§ Problem requirements
Your answer should be a single number: the count of lines in the material below that hold "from".

§ Information supplied

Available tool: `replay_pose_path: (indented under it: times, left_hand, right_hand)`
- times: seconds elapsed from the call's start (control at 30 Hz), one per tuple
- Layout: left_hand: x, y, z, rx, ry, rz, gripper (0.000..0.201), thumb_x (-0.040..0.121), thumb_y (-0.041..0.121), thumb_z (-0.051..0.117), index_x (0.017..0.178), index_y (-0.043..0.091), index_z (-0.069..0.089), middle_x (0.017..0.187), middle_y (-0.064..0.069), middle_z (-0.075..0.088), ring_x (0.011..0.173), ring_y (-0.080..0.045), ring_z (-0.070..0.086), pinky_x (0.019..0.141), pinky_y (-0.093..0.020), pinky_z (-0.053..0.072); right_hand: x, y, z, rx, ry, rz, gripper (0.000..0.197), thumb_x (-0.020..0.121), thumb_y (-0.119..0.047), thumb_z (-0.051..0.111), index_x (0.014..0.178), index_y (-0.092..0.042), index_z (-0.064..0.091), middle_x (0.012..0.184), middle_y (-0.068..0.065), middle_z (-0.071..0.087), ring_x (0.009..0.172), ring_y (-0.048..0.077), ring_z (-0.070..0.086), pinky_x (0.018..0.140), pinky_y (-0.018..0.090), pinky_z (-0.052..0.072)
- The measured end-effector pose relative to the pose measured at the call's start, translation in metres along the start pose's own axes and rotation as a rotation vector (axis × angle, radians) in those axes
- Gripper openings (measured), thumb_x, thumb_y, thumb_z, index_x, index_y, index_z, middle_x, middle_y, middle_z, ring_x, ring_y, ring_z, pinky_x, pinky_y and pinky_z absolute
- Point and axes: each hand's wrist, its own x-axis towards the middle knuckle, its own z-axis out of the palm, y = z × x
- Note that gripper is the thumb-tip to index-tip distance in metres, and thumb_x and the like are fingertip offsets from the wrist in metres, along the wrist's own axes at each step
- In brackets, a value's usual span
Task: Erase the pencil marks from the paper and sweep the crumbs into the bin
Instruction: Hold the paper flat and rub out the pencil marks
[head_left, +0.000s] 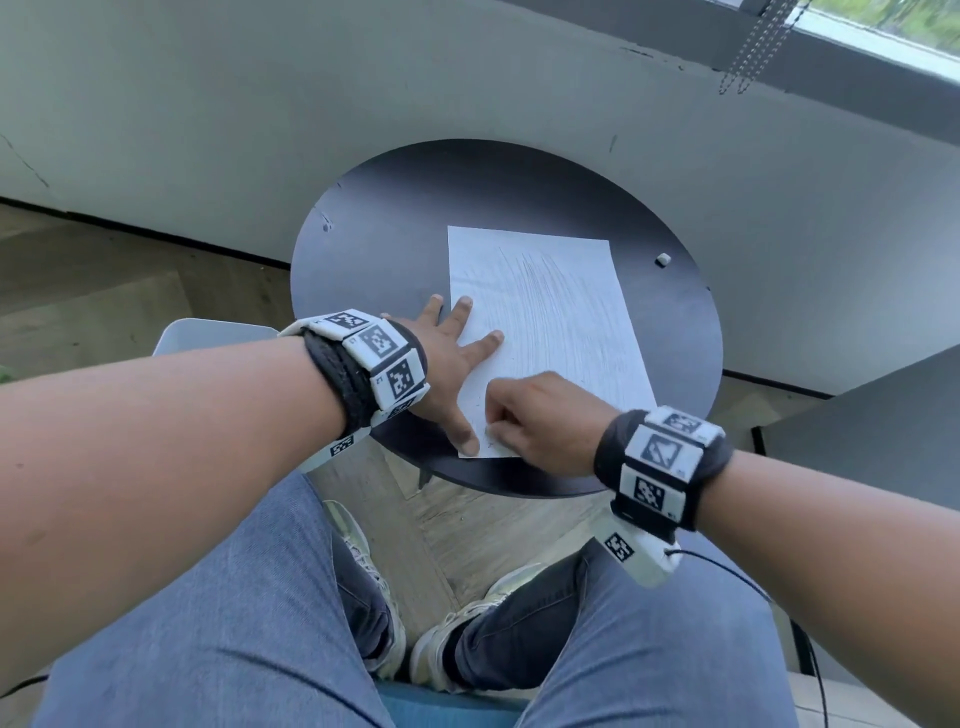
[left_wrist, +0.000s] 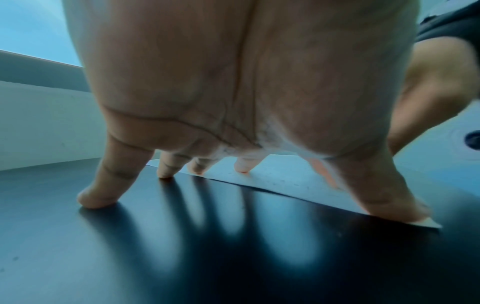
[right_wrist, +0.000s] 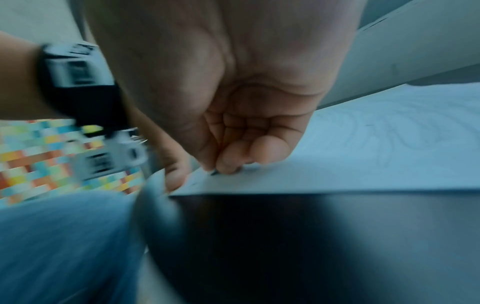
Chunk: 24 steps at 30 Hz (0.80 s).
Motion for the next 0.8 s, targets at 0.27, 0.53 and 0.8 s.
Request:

§ Written answer
3